This engagement may resonate if your organization is experiencing any of the following:

A new leader has a compelling vision but lacks a structured process to translate it into a plan others can rally behind

Your board was built for a different era of the organization and hasn’t yet aligned around a new direction

New hires and organizational changes are creating anxiety without a shared strategic framework to contextualize them

You need your first — or your first real — strategic plan, and you want it to generate genuine momentum, not just a document


 
The Strategic Dilemma

Big vision, uncertain conditions, a board that wasn’t ready

This 30+ year old nonprofit had never had a strategic plan — a significant priority for the newly hired, yet inexperienced CEO. He had big plans for this “sleepy” affordable housing finance organization, but he had never been a CEO, nor led a strategic planning effort.

Conditions for change were rocky. The first CEO hired to replace the founding CEO had been a disaster; the reputation of this small, stable organization was shaken. The new CEO had tremendous support from the board and the industry at large, but the board was stacked with complacent members recruited by the founding CEO, who personified a “set it and forget it” management style.

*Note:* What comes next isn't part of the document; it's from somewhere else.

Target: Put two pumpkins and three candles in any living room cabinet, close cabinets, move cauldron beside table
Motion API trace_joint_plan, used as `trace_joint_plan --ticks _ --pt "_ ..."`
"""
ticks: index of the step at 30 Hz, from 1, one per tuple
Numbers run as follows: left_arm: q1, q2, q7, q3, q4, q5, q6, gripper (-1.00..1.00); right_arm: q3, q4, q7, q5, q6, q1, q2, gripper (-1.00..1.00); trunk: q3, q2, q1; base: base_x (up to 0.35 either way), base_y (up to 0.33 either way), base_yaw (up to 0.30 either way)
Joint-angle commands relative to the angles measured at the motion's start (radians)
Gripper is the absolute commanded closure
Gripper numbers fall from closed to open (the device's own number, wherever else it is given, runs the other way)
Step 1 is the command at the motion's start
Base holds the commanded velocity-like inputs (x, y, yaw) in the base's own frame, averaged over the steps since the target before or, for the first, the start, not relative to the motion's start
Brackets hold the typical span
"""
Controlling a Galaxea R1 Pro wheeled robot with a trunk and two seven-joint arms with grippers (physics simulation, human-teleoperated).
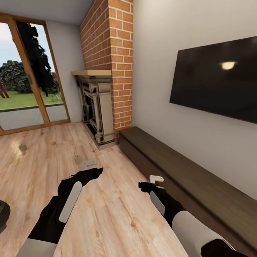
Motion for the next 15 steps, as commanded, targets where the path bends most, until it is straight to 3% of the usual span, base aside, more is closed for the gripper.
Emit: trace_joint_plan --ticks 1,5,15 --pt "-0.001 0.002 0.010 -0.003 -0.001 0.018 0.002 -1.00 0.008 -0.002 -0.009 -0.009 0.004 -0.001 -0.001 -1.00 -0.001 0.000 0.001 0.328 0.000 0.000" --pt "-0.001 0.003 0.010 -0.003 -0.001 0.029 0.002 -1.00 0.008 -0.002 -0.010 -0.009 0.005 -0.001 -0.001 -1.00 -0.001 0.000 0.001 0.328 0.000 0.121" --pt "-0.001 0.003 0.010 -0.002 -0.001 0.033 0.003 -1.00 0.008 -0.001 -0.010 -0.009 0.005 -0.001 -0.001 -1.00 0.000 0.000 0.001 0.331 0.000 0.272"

The new CEO had a compelling vision that would evolve this sleepy organization into an industry powerhouse — but a series of new hires were already creating anxiety. How could he engage everyone in his vision and ignite the passion of purpose he felt, so they could move ahead with confidence?


 
The engagement and our approach

Nine months, primary market research, and a plan ratified in five minutes

Focused Momentum was hired to assist the new CEO in leading the organization’s first strategic planning effort. The planning project needed to define a clear and financially sustainable strategy for taking this small, highly regarded organization to one with influence on how to strengthen and diversify its industry.


The FM team led a nine-month engagement based on the Strategy Summit® approach, with an increased focus on primary market research using FM’s Strategic Focus Market Mapping methodology. The pandemic’s remote working constraints challenged the process, so all group sessions were conducted virtually in shorter, more focused planning meetings.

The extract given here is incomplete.